Fine dell’atto secondo

ATTO TERZO
SCENA I
Prigione orrida con Fanale acceso
Notte.
Servilia vedendo Manlio, che dorme con la Catena al piede, dice
Servilia
Deposta amor la benda
Chiusi ha i begl’occhi al sonno.
Ma uniti in questi orrori
Sonno, e Catene o Dio? Come andar ponno?
La catena, che troppo
È grave pondo al piede, infin penosi
Rende li suoi riposi.
Vanne o Servilia, e la solleva alquanto.
Tu dormi in tante pene
E qui per tormentarti
Vegliano le Catene.
Dormite o Luci vaghe
Sfere del foco mio
Delizie di mie piaghe
O amato bene.
Tu &c.
O crudo, indegno laccio;
Potesse il pianto mio…
Manlio
Sognando
Cara t’abbraccio
Servilia
Manlio.
Manlio
Si risveglia
Servilia: o Dei! Dove ti stringo?
Nel carcere? Tra i ferri? E tu qui meco?
Compagna nel delitto
A me tu già non fosti,
e nel Carcere mio mi sei Compagna?
Servilia
Manlio, mio ben, cor mio:
qui da Tito impetrai
Venir nelle tue luci
Quel giorno a rimirar, che mi si asconde;
Ma in quest’orrendo, e chiuso
Sepolcro de viventi
Il fratello di morte, ah, con quai vani
Importuni fantasmi
Perturbò i tuoi riposi?
Manlio
Ascolta: mi parea
Colà nel Campidoglio
Fra gl’applausi, e le pompe, e circondato
Dal Popolo Roman seder in alto
Di Carro d’or ch’a i Vincitor di Guerra
Roma invitta prepara
Pareami, che sul crine
Con sua destra di luce
Mi ponesse la gloria il verde alloro
Tito il Console in volto
Teneri m’imprimeva
Caldi Paterni baci: e mi parea
Meco sul carro assisa
Stringer al sen te, mia Consorte, e Dea.
Servilia piange.
Piangi? Dan questi applausi al mio Trionfo
Le tue pupille! (o Dei)
Servilia
Piango que baci
Che ti stampò sulla tradita Imago
Il Genitor tiranno.
Manlio
Chi sa; Tall’or co’Sogni il Ciel favella.

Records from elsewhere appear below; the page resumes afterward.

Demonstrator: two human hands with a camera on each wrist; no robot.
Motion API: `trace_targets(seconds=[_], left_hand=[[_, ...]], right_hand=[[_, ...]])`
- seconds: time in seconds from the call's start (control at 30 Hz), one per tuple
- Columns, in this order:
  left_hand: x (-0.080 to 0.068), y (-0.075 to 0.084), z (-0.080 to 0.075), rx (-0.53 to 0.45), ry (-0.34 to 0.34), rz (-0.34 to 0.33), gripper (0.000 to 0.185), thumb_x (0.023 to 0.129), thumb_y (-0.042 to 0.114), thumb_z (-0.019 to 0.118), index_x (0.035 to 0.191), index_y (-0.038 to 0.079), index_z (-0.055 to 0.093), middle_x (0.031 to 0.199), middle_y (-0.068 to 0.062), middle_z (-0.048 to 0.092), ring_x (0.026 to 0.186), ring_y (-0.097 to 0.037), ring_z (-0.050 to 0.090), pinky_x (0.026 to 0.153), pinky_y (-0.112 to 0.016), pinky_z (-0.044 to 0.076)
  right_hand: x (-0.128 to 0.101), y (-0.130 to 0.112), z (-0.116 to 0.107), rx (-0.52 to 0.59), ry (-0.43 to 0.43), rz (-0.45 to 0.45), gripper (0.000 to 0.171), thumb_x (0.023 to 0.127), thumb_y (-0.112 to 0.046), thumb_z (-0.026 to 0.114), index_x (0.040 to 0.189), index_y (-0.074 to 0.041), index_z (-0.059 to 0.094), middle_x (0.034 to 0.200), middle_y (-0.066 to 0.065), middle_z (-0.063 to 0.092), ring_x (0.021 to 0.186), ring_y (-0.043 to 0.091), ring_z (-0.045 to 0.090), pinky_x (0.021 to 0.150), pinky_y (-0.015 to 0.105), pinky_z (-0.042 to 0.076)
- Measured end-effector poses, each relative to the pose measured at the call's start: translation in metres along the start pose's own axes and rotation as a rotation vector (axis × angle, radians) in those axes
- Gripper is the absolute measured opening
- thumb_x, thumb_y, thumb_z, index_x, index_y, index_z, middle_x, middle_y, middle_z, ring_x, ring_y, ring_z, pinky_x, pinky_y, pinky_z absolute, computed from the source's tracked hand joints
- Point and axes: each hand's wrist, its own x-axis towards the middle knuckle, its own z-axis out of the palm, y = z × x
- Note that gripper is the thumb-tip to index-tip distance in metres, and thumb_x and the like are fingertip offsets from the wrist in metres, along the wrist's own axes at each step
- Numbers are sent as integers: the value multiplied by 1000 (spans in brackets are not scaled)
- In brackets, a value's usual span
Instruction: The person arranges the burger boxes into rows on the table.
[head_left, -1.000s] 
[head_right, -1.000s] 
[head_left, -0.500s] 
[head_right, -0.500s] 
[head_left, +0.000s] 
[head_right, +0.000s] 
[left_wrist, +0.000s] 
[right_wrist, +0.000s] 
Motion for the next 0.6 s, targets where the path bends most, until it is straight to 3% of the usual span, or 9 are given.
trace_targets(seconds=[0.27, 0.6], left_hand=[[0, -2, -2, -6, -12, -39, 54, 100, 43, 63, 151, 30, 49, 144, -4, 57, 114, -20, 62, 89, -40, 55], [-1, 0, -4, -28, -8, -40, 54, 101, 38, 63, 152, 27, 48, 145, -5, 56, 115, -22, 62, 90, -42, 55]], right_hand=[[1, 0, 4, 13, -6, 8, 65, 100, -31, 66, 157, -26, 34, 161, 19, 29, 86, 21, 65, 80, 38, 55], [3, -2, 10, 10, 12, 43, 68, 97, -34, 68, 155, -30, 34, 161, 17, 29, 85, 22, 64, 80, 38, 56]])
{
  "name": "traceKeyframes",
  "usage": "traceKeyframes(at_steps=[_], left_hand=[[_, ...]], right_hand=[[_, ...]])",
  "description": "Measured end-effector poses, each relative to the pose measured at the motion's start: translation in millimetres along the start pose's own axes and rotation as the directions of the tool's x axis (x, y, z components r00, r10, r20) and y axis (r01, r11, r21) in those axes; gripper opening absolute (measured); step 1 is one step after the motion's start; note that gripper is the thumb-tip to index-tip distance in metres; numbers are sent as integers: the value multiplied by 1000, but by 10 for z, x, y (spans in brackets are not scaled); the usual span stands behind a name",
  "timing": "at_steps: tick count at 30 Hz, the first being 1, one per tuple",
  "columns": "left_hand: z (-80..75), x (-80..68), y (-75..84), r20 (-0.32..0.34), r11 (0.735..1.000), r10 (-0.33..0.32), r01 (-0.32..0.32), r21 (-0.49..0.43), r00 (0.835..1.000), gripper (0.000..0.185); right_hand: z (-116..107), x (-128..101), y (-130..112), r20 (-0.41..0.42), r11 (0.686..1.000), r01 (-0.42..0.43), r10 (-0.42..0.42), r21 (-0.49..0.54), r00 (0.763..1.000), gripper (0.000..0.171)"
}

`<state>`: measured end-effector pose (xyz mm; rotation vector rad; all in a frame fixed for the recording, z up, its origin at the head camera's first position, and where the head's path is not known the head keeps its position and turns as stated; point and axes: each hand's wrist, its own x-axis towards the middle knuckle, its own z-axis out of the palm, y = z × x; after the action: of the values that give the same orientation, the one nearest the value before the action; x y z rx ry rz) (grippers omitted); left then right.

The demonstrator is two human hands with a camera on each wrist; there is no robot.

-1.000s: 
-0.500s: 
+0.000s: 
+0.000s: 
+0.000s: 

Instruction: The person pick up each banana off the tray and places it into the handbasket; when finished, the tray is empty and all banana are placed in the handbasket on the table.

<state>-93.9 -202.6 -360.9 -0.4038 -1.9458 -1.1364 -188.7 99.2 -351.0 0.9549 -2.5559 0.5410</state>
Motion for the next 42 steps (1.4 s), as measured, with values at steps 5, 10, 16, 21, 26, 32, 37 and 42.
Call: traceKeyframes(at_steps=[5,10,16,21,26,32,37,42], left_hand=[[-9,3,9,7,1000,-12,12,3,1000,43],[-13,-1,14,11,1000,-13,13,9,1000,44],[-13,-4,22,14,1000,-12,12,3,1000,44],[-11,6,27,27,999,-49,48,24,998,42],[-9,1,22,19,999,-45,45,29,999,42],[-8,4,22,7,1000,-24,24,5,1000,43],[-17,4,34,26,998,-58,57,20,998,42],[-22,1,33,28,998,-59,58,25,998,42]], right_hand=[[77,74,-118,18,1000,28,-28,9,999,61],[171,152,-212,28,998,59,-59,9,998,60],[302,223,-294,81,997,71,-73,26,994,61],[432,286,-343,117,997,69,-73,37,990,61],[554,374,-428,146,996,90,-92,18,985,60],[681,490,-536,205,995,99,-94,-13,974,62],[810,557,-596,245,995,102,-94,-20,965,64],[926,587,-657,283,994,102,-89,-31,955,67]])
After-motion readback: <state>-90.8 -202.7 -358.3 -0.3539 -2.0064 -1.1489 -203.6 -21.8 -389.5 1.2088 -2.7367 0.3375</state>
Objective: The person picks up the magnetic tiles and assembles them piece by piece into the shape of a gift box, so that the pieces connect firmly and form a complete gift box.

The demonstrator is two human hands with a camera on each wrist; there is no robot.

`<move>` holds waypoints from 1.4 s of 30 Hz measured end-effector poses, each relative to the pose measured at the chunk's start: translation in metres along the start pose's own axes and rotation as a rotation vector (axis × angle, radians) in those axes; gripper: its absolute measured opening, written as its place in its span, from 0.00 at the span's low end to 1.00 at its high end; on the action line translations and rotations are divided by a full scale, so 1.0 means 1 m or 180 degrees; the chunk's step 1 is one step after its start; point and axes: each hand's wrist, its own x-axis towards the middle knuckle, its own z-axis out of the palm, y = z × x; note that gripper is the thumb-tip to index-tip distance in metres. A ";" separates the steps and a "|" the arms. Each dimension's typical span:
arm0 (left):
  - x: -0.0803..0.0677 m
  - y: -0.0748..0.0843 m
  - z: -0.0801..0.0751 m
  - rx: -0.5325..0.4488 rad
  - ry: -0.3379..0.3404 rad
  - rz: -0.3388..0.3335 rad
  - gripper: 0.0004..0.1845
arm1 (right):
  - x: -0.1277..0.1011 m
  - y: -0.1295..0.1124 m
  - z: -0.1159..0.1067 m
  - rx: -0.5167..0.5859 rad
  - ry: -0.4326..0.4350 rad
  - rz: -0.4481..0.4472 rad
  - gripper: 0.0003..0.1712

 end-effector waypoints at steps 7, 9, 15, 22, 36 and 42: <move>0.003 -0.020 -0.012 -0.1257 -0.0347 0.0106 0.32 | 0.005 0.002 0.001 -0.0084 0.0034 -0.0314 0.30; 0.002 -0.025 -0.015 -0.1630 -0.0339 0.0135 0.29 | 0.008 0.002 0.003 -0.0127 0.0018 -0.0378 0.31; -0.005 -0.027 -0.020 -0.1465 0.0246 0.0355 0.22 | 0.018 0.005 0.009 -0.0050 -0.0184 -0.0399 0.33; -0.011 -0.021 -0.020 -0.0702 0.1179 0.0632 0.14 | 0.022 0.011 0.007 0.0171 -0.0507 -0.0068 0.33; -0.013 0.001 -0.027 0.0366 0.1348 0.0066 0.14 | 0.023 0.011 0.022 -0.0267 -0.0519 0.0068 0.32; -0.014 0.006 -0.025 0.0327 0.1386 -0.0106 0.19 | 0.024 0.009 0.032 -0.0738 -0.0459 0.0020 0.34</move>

Dalle labbra di Tito uscir potrebbe
Nel bacio che io Sognai,
Il messaggio di pace al mio tormento.
Servilia
Ah; che bacio sognato è tradimento.
Portai le preci a Tito:
poco il labbro parlò ch’a i mesti lumi
lasciai l’uffizio: e questi impiegar tutta
la facondia del pianto.
Ma Tito ancor più crudo
Del crudel Radamanto,
lodò il mio dir, e niegò il dono: e disse,
che Fato irrevocabile già scrisse.
Manlio
Son Reo, bella Servilia, e Reo di morte
Il fratello t’uccisi.
Servilia
Eh, che’al Fratel non penso: ed al pensiero
Il toglie la Cagione,
Per cui nel suol per la tua destra ei cade.
Penso a te del mio cor parte più cara:
Ma di perderti; lassa;
Or, ch’io sono in periglio,
Manlio, di te, di me, che mai sarà?
Manlio
Sia ciò che vuol fortuna,
ch’a te dovunque io sia sarò fedele. Servilia piange.
Non pianger più; l’avversa
Malignità degli Astri
Meco sopporta, e soffri
L’ingiustizia del Fato,
che’al nostro amor sempre Nemica fù. Piange Servilia.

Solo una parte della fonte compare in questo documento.